Apple Watch and €500,000 funding give Everywear Games a lift
Lack of experience won’t be an issue for the world’s first wearable games studio, Everywear Games. Its founders Markus Tuppurainen (left), Aki Järvilehto, and Mika Tammenkoski have worked in the gaming industry for over 50 years combined. Photo: Jussi Ratilainen.
Finns have a track record of taking the world by storm with mobile and tablet games. The next logical step is…smartwatches.
Gaming and tiny displays aren’t an obvious mix to many, but Finnish gaming industry veterans Aki Järvilehto, Mika Tammenkoski and Markus Tuppurainen saw something when Apple announced its smartwatch last September: an opportunity to step away from the existing, saturated, gaming platforms.
“We got excited by the idea of a completely new Apple platform and one that is so different that content needs to be made for it from scratch,” explains Järvilehto, CEO of Everywear Games. “We sounded out our business plan with a few investors we know ten days before Christmas…On Christmas Eve we signed the papers for half a million in seed funding. It’s the fastest funding round I have ever seen.”
It was also the start of the world’s first wearable games studio. Backed by Finnish VC Lifeline Ventures and Copenhagen-based Sunstone Capital, Everywear Games was able to bring in two new team members and launch its first smartwatch game Runeblade concurrently with the Apple Watch in April.
“We have been joking that we are able to do something with a small team that would be impossible to do in this timeframe with a large team. The combination of a small team and outsourcing is the fastest way to get ahead,” Järvilehto says. “We are hiring vigorously but aim to keep our size relatively small.”
Five second game experience
What Everywear has gained in speed, it hasn’t compromised in ambition. Instead of starting with a simple puzzle game, Runeblade is a full-blooded fantasy adventure game with spells, swords and monsters… yet tailored for smartwatch gaming.
“We found a design approach where the gaming experience is dramatically simplified and its sweet spot or duration is 5-15 seconds. You go to the game to do a few spells and moves and then let the game take the story forward,” describes Järvilehto. “But while the gaming experience has been simplified to make it super approachable, the story is extremely high-flown.”
In essence it is what Everywear calls ‘Twitter-sized entertainment’. Gameplay is stripped to its core and tailored for bite-size sessions, but builds into an in-depth gaming experience which can be enjoyed for months.
Currently the Helsinki-based company is working on expanding the world of Runeblade while a more casual second game is in the cards in the fall. For the time being, Everywear is solely focused on the Apple Watch as it wants to perfect the gaming experience on one platform before expanding to other wearables.
“Now there are a few other [smartwatch games] companies, but we were able to get a headstart on this platform,” Järvilehto says. “We aim to make our games the number one solution for this platform and define the consumer experience on it.”

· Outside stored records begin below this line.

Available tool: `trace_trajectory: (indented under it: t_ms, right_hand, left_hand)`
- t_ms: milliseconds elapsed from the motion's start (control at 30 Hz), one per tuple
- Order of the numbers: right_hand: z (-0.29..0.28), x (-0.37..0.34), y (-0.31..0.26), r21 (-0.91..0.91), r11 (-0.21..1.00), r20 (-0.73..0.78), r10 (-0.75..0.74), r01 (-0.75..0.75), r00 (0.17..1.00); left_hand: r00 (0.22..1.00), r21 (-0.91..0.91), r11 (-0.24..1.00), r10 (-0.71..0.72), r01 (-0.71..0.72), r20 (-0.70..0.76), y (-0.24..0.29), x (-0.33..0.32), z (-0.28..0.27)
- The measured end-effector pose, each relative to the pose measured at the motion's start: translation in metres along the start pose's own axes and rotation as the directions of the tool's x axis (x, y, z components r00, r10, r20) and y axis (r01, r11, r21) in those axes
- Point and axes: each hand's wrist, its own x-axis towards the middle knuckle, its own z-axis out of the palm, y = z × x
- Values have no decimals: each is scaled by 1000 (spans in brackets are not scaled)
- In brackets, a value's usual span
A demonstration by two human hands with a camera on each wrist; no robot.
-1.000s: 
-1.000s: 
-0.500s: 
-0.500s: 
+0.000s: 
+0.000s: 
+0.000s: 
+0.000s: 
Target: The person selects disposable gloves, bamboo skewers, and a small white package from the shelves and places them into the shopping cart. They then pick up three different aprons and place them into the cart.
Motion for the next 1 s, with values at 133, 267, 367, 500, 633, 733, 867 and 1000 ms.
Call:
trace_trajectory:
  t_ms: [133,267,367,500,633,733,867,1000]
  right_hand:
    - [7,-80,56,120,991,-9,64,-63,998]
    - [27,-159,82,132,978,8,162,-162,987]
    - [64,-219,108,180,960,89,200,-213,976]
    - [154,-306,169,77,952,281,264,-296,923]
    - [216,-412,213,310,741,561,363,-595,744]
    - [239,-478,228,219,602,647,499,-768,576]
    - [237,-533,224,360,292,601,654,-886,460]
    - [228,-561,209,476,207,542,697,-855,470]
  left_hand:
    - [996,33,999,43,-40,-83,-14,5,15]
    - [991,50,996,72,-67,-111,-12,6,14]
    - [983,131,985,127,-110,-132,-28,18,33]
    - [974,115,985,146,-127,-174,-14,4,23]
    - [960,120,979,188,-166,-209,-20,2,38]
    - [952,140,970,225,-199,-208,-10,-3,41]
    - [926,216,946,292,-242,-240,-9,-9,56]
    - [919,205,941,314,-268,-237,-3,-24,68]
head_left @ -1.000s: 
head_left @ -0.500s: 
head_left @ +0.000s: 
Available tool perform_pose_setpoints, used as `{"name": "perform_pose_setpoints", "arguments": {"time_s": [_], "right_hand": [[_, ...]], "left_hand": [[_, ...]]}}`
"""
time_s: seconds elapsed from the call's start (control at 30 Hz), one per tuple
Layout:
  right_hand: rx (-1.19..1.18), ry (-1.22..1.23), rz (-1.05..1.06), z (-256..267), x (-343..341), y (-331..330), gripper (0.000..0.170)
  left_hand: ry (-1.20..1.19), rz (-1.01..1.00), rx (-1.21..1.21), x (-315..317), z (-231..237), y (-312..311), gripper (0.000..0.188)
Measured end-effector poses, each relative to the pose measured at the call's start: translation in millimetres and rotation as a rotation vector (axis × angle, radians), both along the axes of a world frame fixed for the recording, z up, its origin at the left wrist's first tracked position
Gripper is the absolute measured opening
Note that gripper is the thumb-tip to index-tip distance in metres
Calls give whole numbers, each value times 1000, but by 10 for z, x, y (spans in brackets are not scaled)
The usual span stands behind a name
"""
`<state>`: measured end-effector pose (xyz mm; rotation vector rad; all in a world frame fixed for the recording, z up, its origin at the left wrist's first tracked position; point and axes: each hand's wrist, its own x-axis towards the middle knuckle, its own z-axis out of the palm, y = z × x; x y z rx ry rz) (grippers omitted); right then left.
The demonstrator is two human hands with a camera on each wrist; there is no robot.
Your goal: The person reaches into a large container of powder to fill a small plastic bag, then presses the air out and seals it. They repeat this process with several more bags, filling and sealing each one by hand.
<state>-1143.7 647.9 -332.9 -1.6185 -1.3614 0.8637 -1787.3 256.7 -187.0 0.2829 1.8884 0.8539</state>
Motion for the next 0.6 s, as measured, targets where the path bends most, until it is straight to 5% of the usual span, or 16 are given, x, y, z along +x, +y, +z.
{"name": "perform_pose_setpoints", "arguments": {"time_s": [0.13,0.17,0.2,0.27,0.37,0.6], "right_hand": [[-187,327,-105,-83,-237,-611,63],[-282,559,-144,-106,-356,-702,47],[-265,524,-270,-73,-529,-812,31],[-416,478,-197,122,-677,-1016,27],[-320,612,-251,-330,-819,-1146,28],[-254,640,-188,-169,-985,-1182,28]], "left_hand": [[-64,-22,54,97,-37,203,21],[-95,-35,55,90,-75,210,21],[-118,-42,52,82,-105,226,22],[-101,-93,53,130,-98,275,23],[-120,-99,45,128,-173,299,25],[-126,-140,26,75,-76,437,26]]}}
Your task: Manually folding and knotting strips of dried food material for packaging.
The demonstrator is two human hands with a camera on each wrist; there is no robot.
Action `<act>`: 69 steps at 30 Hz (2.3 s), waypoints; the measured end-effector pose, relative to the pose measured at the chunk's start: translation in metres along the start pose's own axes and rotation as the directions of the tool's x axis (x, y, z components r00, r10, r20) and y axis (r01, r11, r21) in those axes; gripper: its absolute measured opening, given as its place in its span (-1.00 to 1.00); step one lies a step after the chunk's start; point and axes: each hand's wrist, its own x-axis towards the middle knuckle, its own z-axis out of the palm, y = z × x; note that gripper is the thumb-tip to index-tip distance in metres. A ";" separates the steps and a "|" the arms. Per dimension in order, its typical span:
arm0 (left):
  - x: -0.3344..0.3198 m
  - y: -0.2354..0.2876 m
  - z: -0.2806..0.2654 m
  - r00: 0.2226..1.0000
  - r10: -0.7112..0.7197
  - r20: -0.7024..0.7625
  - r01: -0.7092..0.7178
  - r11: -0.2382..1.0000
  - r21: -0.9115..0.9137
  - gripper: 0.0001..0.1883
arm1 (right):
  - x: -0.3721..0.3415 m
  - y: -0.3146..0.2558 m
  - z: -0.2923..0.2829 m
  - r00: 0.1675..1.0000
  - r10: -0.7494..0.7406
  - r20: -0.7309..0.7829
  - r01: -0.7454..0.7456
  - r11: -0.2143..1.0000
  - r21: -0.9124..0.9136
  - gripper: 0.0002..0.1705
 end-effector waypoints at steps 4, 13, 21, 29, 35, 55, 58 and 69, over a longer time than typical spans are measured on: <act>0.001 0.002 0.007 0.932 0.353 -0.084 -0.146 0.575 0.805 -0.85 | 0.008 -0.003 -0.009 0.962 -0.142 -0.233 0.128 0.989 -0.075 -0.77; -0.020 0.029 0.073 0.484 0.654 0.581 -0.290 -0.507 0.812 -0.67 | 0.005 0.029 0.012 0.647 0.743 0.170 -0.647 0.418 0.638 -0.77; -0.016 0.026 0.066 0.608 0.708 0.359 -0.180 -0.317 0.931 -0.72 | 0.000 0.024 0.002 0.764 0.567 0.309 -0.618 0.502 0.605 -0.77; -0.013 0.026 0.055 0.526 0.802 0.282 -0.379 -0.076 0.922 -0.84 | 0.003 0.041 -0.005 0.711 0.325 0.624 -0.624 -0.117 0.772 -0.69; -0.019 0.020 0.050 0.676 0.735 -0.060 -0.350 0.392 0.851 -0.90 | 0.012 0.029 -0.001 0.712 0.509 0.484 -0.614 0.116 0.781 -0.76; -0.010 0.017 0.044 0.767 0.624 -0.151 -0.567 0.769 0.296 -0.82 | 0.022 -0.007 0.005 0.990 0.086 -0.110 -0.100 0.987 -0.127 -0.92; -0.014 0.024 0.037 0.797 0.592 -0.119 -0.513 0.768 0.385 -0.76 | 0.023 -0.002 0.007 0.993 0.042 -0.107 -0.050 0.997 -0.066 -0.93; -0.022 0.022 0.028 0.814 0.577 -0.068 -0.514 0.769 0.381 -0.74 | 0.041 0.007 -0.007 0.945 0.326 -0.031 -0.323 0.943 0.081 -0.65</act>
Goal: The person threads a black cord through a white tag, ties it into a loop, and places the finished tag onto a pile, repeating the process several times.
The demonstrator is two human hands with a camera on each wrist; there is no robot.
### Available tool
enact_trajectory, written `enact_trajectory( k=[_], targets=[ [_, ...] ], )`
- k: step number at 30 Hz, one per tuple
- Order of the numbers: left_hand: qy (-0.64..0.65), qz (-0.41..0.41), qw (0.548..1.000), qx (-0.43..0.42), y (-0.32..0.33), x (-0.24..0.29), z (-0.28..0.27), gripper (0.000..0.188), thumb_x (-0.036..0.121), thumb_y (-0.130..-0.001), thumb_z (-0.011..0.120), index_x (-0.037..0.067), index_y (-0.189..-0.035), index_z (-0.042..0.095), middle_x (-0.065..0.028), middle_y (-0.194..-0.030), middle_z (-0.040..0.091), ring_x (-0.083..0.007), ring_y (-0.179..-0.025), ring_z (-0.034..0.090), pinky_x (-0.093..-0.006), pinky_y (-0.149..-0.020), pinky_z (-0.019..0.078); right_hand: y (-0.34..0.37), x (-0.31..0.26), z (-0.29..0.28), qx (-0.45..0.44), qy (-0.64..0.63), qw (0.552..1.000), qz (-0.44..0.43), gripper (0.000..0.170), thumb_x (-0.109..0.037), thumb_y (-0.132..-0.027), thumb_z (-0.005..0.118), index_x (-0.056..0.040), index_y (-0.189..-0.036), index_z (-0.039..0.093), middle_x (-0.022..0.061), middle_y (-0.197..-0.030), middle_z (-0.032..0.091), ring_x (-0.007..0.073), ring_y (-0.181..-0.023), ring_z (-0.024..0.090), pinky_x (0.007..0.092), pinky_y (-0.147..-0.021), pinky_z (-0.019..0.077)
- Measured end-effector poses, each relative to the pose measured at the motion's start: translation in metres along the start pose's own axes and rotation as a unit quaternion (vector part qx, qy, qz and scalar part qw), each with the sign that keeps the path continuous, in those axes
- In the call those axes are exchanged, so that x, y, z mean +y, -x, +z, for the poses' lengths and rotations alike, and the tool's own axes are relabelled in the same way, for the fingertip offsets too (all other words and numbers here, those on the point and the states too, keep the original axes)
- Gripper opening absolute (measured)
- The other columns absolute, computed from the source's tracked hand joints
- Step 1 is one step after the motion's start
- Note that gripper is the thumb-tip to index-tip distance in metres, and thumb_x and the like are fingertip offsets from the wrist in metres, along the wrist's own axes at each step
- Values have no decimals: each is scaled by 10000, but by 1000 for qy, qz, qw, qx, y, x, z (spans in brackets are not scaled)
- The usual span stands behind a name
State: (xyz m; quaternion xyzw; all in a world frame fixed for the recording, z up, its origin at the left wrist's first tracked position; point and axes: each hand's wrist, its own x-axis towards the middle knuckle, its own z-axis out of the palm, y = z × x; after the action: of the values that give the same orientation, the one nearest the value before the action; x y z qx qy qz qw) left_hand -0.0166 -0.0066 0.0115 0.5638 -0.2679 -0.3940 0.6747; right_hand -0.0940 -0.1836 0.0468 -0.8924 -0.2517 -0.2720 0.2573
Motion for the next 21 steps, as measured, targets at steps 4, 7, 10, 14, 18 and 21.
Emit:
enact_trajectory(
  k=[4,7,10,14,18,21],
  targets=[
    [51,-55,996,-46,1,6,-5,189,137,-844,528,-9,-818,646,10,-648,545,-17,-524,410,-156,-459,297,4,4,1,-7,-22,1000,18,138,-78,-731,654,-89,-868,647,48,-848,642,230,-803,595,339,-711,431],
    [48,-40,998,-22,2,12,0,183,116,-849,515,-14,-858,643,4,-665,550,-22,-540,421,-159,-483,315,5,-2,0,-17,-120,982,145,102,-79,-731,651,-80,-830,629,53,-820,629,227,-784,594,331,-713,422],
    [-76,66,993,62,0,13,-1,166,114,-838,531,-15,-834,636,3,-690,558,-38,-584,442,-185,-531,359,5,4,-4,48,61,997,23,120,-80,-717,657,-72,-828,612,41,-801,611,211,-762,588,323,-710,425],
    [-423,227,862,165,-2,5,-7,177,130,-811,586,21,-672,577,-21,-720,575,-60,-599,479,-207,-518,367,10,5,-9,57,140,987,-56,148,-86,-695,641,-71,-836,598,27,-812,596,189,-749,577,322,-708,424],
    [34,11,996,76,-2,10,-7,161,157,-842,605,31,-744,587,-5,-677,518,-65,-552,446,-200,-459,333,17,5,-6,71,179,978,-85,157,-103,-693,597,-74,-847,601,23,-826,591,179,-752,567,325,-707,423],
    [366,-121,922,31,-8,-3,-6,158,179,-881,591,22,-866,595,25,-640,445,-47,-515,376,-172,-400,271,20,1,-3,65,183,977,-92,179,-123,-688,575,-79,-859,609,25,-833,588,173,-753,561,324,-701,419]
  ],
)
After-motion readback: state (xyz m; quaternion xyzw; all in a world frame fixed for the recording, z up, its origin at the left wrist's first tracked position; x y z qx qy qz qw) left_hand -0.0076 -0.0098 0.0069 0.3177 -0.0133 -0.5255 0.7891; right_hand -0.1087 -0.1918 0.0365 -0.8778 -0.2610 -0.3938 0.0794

As the company estimates there will be 100-200 million Apple Watches sold globally in 2016-2017, it’s not a bad market to be a frontrunner.
Note to startups: network, network, network
While the funding from Lifeline’s Petteri Koponen and Sunstone’s Nyholm enabled Everywear to move quickly and grow, Järvilehto also emphasises the expertise the right investors bring:
“We think they are the best gaming investors in Europe. It’s fantastic to have them in our board to help to build the company,” says Järvilehto, who argues funding rounds shouldn’t be about selling or buying, but collaboration. He points out investors would often like to know the people they invest in.
What if you are a startup looking for funding but don’t know any investors?
“In my experience: network, network and network. The best way to get to known investors is in situations where you aren’t pitching to them,” says Järvilehto. “There are so many events such as Startup Sauna and others where you can meet investors. I warmly recommend startups to go and talk with them and ask openly what kind of cases they are interested in.”
However networks are no use if you don’t have an original and interesting idea, preferably one that is ambitious and has international appeal. Smartwatch games are a good example, but even they need a good business plan to back them up. And a great team:
“Gaming is an industry that creates value faster than any other, but it’s also notoriously tough for investors to assess. What is entertainment value and what will create a hit?,” Nikolaj Nyholm from Sunstone Capital explains. “The tight knit Finnish industry makes it easier to assess the quality of the team – absolutely the only thing that matters when investing in the earliest phases.”
Järvilehto also stresses the importance in understanding how investors work:
“It would be healthy at times to put yourself in the shoes of the investor and think why you as an investor would be interested in your case,” Järvilehto explains. “It would be great if startups read even one book targeted at investors. It’ll give them perspective on how investors work and choose their cases.”
And for those lucky ones who get to the agreement signing stage, Järvilehto gives one practical tip: don’t do it all yourself. Hire a lawyer who knows the local business environment and legislation.
Judging by the flying start of Everywear Games, better keep these tips close.